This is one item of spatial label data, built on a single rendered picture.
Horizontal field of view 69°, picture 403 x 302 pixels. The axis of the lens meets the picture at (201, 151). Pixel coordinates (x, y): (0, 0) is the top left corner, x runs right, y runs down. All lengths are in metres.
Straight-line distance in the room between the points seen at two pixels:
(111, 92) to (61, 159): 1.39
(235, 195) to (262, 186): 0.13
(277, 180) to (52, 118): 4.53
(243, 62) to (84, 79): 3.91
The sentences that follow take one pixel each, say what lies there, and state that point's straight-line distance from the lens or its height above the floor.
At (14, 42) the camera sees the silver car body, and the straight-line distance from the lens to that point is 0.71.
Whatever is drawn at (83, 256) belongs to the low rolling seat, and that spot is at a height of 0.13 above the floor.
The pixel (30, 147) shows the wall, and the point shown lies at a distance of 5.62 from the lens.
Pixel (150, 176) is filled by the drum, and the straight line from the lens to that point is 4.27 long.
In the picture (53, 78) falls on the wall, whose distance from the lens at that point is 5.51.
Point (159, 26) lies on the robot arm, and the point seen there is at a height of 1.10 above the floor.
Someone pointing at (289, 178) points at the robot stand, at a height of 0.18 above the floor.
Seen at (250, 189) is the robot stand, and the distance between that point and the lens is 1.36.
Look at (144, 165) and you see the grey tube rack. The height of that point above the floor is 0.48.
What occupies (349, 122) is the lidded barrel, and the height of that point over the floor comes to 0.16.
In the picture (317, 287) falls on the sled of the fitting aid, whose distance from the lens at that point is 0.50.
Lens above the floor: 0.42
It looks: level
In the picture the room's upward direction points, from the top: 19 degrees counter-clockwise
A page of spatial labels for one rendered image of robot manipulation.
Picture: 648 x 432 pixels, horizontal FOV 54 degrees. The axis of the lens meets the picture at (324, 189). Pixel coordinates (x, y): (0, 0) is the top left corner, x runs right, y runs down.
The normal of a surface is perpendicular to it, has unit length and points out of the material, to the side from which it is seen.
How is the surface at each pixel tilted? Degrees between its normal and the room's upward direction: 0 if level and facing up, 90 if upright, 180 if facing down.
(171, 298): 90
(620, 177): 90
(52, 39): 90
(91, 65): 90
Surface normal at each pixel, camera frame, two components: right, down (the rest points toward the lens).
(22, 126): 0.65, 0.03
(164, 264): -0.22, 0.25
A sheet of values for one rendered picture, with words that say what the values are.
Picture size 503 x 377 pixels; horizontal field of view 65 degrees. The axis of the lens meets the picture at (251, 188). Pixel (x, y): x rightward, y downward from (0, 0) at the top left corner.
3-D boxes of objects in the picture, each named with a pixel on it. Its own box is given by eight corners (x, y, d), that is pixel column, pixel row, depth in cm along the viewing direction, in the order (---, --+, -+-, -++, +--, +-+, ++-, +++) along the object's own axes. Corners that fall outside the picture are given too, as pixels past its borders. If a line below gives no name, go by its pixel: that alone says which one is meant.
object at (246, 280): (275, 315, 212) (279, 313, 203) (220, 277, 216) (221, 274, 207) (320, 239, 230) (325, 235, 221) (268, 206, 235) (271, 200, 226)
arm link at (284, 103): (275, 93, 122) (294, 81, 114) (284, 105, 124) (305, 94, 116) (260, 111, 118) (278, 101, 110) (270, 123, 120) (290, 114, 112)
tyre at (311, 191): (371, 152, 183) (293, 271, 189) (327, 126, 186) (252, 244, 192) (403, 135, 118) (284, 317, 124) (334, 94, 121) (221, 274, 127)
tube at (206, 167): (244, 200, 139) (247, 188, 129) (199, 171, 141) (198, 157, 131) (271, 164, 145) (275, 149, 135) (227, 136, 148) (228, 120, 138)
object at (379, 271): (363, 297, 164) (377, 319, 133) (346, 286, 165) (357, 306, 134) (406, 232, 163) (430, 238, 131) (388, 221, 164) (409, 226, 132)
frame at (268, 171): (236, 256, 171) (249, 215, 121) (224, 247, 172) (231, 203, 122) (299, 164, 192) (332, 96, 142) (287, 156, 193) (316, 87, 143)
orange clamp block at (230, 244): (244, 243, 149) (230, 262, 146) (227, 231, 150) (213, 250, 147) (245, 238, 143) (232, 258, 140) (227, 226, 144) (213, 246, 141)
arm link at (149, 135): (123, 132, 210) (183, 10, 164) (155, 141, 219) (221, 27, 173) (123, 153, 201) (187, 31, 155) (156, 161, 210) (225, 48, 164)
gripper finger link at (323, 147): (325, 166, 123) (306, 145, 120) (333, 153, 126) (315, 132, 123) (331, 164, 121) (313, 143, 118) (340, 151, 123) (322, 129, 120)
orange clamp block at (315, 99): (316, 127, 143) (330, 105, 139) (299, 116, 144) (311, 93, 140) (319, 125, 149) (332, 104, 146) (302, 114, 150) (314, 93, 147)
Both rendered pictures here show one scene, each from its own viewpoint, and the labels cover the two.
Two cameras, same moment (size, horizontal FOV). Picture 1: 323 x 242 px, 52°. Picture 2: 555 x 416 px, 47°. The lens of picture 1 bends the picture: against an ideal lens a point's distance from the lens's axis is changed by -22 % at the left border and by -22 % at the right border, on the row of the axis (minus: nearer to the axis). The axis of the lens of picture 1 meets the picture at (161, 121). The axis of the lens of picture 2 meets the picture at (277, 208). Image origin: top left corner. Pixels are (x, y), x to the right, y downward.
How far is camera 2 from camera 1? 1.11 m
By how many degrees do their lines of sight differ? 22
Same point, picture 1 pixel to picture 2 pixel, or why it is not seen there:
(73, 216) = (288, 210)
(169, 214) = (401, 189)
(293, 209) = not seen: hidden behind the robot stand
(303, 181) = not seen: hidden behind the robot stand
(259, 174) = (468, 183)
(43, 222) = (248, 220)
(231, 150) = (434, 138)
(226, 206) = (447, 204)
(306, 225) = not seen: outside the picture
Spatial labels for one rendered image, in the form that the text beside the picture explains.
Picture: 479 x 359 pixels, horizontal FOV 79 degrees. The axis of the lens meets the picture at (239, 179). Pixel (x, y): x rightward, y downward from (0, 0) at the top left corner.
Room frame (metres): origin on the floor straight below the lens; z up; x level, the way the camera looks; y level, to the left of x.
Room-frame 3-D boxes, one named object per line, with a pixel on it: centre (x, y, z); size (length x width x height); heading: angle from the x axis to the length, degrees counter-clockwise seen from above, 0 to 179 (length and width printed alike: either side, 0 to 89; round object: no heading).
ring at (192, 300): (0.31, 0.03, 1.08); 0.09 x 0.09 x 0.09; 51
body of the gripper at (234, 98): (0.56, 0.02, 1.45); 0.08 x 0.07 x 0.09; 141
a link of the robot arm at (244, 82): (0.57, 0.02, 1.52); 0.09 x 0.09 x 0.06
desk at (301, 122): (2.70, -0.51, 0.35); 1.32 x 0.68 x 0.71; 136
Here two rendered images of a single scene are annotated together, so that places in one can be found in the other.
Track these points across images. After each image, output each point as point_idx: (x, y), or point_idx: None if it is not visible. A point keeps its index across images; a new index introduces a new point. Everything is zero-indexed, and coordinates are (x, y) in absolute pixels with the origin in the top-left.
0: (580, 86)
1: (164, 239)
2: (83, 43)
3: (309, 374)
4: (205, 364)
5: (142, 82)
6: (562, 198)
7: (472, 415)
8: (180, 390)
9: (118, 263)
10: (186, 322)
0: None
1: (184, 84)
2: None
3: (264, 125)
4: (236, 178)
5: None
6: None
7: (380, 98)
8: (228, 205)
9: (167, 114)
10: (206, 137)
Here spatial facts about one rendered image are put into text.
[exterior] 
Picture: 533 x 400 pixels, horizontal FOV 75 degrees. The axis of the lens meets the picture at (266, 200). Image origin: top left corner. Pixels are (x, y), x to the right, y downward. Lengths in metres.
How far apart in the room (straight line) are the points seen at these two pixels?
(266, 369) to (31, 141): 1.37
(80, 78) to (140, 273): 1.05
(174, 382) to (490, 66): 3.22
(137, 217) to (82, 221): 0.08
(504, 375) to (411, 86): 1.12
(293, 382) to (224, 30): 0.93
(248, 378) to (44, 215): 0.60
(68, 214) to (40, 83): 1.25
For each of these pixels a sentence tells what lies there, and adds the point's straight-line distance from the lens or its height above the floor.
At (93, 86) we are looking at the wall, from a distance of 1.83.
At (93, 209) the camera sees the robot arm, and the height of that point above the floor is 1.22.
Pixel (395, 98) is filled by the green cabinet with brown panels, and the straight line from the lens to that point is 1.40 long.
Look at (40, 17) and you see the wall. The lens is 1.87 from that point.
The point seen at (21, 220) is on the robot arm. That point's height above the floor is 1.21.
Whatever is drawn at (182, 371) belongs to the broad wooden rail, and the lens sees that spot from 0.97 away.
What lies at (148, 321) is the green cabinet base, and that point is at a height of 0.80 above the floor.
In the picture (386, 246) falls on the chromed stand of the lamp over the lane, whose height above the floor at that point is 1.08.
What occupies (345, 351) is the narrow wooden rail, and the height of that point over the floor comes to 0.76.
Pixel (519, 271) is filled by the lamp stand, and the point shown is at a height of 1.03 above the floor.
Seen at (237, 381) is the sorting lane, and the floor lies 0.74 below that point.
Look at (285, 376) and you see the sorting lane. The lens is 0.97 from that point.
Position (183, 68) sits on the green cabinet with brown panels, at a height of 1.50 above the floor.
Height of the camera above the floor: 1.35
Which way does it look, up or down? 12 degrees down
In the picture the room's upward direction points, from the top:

--- --- ---

*PROBLEM DESCRIPTION:* Return a copy of each line of the material that holds the word "gripper".

*FINISHED EXERCISE:*
gripper finger link at (323, 147): (325, 166, 123) (306, 145, 120) (333, 153, 126) (315, 132, 123) (331, 164, 121) (313, 143, 118) (340, 151, 123) (322, 129, 120)
body of the gripper at (234, 98): (0.56, 0.02, 1.45); 0.08 x 0.07 x 0.09; 141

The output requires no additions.